Stay under the radar at first. Don't make waves, don't create drama, don't give Chris any reason to see me as good television. Build goodwill where I could without being obvious about it. Be helpful without being threatening. Earn trust through consistency rather than grand gestures.

And maybe — carefully, subtly — nudge things away from the worst outcomes. Not playing hero, because that was a great way to paint a target on my back. Just... being decent. Offering advice when it might help. Stepping in when someone was drowning. Small interventions that wouldn't draw attention but might ripple outward into something better.

Break up toxic dynamics before they solidified. Give people confidence before bullying could take root. Help isolated people see themselves as individuals. Keep the most vulnerable from saying or doing things that would haunt them.

I'm not trying to save everyone, I told myself, staring at my notes in the dim lamplight. I'm just trying to survive. And maybe — maybe — make this nightmare a little less cruel for the people stuck in it with me.

It wasn't much of a plan. It would probably fall apart the moment Chris announced the first challenge. I'd likely misjudge someone's reaction, or miss something crucial, or just fail because I wasn't as clever as I thought I was.

But it was something. A direction. A purpose beyond "don't die on national television."

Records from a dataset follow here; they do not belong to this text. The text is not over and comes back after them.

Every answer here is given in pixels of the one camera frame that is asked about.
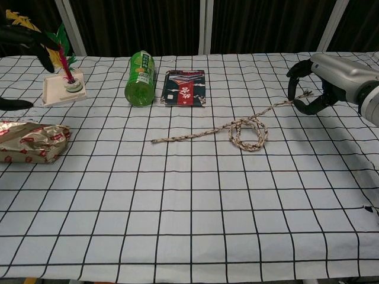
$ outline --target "rope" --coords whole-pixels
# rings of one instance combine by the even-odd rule
[[[305,98],[308,96],[312,96],[312,92],[305,91],[302,95],[296,97],[296,99]],[[291,105],[293,104],[293,101],[282,101],[277,102],[276,104],[270,105],[267,109],[264,109],[263,111],[252,115],[251,117],[247,118],[241,118],[239,120],[234,120],[229,123],[226,123],[224,125],[221,125],[219,127],[216,127],[214,129],[210,129],[204,132],[200,132],[197,134],[190,134],[190,135],[183,135],[183,136],[177,136],[177,137],[169,137],[169,138],[160,138],[160,139],[154,139],[152,140],[152,143],[160,143],[160,142],[175,142],[175,141],[181,141],[181,140],[187,140],[192,138],[198,138],[205,135],[217,133],[222,129],[229,127],[229,140],[238,148],[245,150],[245,151],[258,151],[260,150],[264,144],[267,141],[268,137],[268,129],[267,126],[260,122],[258,120],[258,117],[266,114],[268,111],[272,110],[276,107],[282,107],[284,105]],[[247,143],[241,140],[241,129],[243,125],[250,126],[255,132],[258,137],[258,142],[255,144]],[[236,136],[233,136],[233,131],[236,130]]]

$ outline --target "green bottle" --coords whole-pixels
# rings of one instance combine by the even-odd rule
[[[125,87],[126,99],[135,107],[145,107],[154,100],[154,59],[146,51],[130,59],[130,76]]]

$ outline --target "dark background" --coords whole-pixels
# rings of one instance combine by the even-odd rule
[[[316,51],[336,0],[214,0],[212,53]],[[200,0],[70,0],[89,56],[198,54]],[[43,31],[61,23],[54,0],[1,0]],[[350,0],[328,51],[379,51],[379,0]],[[28,54],[0,44],[0,56]]]

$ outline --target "book cover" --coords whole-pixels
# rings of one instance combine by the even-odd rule
[[[204,71],[168,71],[160,101],[166,106],[204,107],[206,102]]]

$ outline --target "gold foil wrapping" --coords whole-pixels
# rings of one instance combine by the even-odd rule
[[[69,127],[0,122],[0,162],[52,163],[67,147]]]

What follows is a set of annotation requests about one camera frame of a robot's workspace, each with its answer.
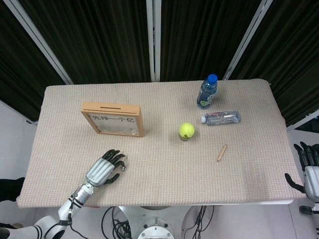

I closed the notebook and looked at my reflection one final time.

Noah's face stared back. My thoughts. My fears. My determination. A strange fusion that didn't quite feel real yet.

Somewhere in the background, I could hear traffic outside, the hum of the city Noah — I — had grown up in. A world that was familiar through borrowed memories but still felt like visiting someone else's hometown.

One month, I thought, something settling into place in my chest. Not quite determination. Not quite acceptance. Something in between — like standing at the edge of a cliff and knowing the only way forward is down.

One month to get ready. Then I'll see if I can actually do this.

Or at least survive long enough to figure out who I'm supposed to be now.